About this exercise -
Copy all lines below that use the word "roll".

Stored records
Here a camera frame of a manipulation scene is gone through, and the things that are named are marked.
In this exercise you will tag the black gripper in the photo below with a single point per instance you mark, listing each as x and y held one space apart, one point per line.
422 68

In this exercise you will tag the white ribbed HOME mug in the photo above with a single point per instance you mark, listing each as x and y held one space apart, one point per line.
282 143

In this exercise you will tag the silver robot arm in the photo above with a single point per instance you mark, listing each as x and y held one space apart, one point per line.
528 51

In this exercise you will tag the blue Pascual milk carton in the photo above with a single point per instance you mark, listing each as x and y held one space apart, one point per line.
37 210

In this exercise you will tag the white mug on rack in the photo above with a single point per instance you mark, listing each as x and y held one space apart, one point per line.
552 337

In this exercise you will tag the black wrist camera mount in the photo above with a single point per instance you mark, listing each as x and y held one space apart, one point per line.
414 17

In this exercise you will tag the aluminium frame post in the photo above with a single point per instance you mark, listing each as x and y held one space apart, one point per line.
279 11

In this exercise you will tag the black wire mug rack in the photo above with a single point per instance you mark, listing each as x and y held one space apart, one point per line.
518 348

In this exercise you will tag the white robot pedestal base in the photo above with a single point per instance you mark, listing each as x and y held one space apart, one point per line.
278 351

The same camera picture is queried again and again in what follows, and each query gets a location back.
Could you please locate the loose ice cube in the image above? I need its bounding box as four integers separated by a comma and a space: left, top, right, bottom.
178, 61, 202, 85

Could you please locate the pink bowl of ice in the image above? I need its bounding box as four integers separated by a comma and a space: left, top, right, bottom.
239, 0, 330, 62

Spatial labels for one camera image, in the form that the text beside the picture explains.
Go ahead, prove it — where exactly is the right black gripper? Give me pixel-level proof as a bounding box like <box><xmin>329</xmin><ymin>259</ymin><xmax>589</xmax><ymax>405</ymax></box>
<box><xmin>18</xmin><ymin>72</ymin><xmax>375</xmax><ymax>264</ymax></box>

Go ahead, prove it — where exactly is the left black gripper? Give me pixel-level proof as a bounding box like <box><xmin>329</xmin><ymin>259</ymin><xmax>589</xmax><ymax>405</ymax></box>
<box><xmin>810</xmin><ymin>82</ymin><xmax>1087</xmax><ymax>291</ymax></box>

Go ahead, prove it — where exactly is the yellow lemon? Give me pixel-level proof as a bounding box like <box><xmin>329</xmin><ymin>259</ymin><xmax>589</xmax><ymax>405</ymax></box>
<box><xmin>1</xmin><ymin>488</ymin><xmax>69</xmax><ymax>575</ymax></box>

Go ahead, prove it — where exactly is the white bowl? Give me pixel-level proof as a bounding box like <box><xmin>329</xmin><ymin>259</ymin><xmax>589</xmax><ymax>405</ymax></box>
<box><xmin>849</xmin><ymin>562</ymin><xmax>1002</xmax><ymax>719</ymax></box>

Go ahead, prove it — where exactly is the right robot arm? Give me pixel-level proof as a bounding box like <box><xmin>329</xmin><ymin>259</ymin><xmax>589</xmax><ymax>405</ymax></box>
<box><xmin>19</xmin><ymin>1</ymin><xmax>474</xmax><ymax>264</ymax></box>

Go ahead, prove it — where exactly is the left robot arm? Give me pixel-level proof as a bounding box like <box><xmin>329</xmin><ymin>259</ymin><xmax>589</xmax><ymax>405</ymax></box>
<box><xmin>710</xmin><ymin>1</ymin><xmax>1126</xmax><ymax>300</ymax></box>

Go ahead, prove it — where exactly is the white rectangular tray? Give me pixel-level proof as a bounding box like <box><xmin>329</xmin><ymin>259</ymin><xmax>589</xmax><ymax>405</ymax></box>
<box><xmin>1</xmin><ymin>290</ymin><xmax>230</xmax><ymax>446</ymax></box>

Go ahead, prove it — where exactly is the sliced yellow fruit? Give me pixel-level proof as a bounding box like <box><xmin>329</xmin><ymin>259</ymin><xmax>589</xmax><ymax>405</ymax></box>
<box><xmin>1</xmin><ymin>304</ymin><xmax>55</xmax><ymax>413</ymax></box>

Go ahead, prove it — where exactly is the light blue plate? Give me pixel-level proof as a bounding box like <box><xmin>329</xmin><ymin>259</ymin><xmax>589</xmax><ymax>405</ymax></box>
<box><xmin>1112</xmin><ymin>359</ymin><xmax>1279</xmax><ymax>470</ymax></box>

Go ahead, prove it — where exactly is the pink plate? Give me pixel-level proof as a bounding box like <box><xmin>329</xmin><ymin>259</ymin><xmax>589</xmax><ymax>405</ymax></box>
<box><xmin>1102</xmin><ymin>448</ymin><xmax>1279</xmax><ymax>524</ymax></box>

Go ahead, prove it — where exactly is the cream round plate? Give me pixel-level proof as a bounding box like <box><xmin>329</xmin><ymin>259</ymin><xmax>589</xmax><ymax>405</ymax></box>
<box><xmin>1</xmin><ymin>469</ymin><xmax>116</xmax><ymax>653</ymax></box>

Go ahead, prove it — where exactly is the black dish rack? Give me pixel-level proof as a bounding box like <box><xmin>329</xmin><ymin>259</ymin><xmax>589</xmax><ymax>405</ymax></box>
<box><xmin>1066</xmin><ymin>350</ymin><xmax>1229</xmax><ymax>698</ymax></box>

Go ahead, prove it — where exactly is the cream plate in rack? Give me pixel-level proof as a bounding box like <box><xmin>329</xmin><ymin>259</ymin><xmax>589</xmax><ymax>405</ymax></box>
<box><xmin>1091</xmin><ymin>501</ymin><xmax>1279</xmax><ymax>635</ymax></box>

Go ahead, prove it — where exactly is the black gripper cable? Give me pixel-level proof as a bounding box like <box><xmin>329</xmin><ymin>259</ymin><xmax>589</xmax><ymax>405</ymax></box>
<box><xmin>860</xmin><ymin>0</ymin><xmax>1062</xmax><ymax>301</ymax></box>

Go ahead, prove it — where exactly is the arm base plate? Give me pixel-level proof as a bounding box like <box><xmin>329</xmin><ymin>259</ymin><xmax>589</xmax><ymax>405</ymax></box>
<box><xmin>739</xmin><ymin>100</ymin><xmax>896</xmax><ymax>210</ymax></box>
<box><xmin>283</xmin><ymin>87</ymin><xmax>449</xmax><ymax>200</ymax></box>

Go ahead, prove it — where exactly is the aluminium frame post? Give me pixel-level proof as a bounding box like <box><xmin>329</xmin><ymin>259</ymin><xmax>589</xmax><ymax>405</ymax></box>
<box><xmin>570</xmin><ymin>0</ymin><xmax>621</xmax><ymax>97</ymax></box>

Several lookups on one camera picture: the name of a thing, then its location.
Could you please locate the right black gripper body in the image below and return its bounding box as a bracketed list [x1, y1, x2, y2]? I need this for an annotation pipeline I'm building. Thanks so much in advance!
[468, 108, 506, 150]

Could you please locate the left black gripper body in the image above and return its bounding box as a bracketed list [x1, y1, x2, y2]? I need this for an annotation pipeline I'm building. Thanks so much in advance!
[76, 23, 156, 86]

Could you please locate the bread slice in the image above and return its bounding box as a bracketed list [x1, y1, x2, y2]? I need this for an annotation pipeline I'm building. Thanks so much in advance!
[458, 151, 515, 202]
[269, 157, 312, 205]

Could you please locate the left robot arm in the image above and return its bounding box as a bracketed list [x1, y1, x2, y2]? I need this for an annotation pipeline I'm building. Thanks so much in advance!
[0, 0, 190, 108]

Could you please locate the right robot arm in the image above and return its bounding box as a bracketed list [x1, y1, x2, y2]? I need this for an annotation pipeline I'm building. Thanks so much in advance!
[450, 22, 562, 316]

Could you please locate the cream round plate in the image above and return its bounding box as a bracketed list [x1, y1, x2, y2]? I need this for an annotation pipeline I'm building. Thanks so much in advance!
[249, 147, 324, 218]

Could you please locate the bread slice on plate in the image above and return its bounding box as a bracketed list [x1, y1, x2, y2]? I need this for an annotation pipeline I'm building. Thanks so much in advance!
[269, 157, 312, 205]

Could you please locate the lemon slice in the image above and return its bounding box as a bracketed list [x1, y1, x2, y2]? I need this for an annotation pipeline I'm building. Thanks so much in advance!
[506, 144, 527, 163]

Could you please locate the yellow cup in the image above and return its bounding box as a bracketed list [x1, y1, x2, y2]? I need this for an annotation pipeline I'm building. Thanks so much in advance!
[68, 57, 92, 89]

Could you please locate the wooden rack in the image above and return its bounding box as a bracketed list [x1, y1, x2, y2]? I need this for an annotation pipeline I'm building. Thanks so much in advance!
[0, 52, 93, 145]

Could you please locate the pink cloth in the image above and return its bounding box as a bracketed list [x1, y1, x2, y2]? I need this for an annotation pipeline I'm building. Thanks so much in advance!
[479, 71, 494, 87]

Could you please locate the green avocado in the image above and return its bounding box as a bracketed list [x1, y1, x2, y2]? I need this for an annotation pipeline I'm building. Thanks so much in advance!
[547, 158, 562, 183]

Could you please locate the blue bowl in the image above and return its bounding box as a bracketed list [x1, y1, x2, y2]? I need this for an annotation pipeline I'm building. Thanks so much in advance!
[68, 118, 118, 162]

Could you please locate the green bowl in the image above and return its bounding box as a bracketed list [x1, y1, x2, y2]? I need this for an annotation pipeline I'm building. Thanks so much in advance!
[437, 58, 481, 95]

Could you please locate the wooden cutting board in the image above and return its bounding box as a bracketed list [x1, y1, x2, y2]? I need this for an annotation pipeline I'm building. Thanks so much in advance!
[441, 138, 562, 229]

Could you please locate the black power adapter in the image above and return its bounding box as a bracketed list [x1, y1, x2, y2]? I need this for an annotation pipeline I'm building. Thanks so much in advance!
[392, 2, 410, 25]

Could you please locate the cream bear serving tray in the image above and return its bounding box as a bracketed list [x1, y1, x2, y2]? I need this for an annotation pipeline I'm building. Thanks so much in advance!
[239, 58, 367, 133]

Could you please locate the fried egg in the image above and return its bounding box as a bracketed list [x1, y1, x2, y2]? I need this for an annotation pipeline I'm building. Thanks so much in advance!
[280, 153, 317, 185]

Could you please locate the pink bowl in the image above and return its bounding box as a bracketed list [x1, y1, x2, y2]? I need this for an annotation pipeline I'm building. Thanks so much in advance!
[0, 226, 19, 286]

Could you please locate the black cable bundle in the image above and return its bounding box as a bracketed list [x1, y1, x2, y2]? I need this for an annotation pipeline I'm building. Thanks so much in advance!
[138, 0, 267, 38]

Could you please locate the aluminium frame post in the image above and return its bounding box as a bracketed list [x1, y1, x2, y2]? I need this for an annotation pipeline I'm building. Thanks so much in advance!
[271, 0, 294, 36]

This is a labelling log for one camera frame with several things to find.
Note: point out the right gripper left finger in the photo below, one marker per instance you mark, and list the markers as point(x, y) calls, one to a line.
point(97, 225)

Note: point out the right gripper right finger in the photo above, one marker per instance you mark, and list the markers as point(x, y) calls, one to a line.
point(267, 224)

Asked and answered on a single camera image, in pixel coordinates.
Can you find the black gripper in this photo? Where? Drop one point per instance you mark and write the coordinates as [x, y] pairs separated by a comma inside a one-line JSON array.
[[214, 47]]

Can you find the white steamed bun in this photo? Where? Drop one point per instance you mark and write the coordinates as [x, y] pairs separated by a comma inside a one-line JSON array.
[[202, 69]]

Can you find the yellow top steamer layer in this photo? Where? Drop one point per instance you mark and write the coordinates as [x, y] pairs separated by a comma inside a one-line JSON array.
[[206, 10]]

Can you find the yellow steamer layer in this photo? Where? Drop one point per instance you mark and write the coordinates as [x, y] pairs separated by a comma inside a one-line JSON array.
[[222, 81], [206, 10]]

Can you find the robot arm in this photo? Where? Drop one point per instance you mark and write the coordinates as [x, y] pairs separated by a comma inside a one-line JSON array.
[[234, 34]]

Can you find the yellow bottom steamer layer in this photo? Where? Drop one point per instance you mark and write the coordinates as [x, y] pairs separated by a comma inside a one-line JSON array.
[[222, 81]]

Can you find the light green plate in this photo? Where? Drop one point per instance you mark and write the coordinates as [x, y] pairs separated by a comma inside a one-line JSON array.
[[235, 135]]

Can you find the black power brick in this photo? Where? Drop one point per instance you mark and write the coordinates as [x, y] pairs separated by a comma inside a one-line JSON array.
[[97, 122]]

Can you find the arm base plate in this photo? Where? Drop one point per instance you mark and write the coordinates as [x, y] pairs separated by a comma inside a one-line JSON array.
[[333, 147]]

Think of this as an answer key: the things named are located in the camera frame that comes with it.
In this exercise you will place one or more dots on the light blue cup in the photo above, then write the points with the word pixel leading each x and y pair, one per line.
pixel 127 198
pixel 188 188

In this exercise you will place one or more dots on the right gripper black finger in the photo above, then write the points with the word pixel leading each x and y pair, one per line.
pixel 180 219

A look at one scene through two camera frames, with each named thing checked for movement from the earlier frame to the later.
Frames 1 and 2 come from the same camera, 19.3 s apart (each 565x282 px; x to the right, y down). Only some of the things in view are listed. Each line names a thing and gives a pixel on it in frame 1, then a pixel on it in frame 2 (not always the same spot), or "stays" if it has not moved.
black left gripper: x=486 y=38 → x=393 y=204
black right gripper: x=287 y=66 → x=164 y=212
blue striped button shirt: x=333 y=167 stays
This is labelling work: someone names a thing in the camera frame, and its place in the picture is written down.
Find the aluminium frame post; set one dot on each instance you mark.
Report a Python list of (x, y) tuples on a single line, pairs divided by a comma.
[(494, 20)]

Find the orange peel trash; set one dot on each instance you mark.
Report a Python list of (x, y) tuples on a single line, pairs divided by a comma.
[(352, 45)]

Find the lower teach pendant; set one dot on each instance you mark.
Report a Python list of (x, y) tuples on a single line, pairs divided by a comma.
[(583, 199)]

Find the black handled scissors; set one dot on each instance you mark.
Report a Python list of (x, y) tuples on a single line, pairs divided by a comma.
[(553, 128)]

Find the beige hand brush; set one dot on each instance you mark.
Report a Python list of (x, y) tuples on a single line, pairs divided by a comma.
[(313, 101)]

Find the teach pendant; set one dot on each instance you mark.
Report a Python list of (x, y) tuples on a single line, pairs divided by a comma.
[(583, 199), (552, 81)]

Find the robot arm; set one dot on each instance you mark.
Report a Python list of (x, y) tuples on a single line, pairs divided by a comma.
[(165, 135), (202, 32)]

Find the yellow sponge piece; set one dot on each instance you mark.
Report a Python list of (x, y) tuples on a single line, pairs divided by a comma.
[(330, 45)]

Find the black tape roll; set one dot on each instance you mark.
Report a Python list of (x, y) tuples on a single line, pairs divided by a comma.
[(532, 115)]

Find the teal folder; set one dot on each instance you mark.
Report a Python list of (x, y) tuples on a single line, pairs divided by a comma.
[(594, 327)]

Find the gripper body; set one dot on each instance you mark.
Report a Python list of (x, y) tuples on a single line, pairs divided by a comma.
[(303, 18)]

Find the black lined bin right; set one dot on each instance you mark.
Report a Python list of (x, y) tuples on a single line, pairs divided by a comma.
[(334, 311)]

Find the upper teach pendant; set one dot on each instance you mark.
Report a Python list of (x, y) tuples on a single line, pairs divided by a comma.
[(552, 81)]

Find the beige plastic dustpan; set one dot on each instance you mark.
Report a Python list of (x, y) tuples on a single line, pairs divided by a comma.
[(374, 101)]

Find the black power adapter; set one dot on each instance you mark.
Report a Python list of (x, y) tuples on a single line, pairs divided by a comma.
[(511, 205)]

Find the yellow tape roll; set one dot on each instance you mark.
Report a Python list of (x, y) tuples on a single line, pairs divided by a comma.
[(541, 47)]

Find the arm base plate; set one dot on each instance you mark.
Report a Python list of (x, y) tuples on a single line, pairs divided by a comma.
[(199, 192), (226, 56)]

Answer space -
Find the black tape roll; set one dot on each instance you mark.
Find the yellow tape roll; set one dot on each instance you mark.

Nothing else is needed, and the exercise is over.